So, I know a lot of nice people here. Okay, a lot may be a stretch. But I have several people in my life whom I am fond of or acquainted with in some way who are good and decent people. When I lost my job last year and my car broke and I was taken to court, yes this happened all at one time, a few of them up and wrote me a check without me asking. I paid them back, but the point is, they are kind and solid but not necessarily people who that I tell my secrets to. And if tables were turned I would have helped them as well.
But when trying to plan social events, I realized that in some way each of these people have colored my journey here over the last 15 years, but they don’t feel like ‘my people’. The people with whom I most connect with are people whom I knew before the current Dee. The one where people started calling me Dee. The people who knew of unsavory people I dated or of a time when I would drink too much and do something stupid, on the regular. Some of these people I have barely seen in 2 decades. But there is a closeness with them that I haven’t recaptured with anyone here.

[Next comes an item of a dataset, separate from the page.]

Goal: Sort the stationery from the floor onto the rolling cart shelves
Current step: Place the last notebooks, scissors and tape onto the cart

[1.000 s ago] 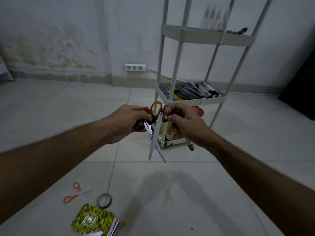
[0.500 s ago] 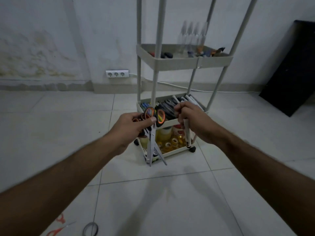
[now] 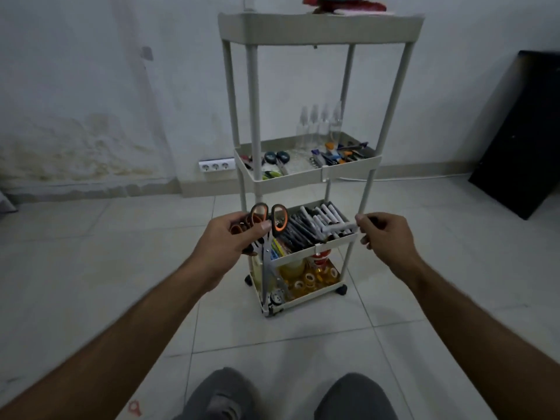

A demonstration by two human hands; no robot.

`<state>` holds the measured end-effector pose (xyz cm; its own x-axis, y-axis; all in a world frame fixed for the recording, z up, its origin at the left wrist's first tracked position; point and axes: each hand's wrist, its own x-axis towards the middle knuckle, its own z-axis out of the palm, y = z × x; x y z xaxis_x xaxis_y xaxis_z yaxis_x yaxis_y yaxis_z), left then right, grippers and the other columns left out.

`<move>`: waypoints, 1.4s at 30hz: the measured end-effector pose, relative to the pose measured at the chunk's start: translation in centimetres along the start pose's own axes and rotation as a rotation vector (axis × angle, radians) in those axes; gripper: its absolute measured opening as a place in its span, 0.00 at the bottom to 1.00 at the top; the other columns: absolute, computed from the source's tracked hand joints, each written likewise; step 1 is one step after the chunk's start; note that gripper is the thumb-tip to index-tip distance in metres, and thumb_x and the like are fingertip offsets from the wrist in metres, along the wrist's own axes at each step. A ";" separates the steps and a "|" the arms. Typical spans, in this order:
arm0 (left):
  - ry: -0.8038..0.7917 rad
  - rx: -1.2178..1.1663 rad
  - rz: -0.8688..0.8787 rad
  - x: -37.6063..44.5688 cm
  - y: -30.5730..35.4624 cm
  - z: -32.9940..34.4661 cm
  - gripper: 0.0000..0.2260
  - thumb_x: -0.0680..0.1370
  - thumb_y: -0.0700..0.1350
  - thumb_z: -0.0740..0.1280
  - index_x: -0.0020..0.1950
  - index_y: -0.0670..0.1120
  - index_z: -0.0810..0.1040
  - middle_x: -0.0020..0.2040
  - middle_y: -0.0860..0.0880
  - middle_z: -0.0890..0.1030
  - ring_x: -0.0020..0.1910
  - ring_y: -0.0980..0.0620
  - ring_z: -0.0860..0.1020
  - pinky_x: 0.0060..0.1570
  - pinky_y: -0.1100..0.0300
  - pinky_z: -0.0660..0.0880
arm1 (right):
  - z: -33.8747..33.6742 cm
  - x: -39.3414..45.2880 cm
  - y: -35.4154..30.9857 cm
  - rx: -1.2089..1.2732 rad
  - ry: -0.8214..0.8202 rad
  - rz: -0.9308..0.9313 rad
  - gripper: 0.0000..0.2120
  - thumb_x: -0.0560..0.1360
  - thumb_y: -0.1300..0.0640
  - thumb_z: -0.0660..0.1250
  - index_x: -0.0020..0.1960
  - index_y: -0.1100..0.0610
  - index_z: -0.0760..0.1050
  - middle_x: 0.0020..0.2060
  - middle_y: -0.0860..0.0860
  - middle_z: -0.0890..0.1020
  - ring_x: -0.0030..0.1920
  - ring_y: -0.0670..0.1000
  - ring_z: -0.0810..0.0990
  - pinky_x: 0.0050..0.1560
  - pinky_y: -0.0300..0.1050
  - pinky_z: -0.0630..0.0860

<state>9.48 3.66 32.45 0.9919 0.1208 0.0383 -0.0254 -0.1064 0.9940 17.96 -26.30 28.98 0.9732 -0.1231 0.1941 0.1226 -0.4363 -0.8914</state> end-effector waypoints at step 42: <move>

When we were younger, even if we made many mistakes, later those choices are what we now consider to be good times. The period in our lives before we were bogged down with bills and when we were first always! Perhaps the carefree attitudes we had then made friendships closer because there was so little to be stressed about. Or the fact that we went through growing pains together. Whatever the reason behind it, I do not regret having moved away. I do sometimes dwell on the fact that not being near my crew or tribe stinks a whole bunch. The ability to laugh freely and not watch what I say and just be me is something I sorely miss.
I am quirky, weird and unable to be put into a box and that is what my guy and I have in common. He too is totally different and eccentric and I can be politically incorrect, crude and just plain old silly with him. I hate to have to tiptoe around people! It’s so freeing to be with him. I can’t wait until the day he moves here for so many reasons. Though I haven’t yet known him 2 years, he feels like home. That ever elusive feeling is present when it is just us- my cat, me, my kid and my guy. I may not have a best girlfriend here, but with my little family I guess I truly have it all.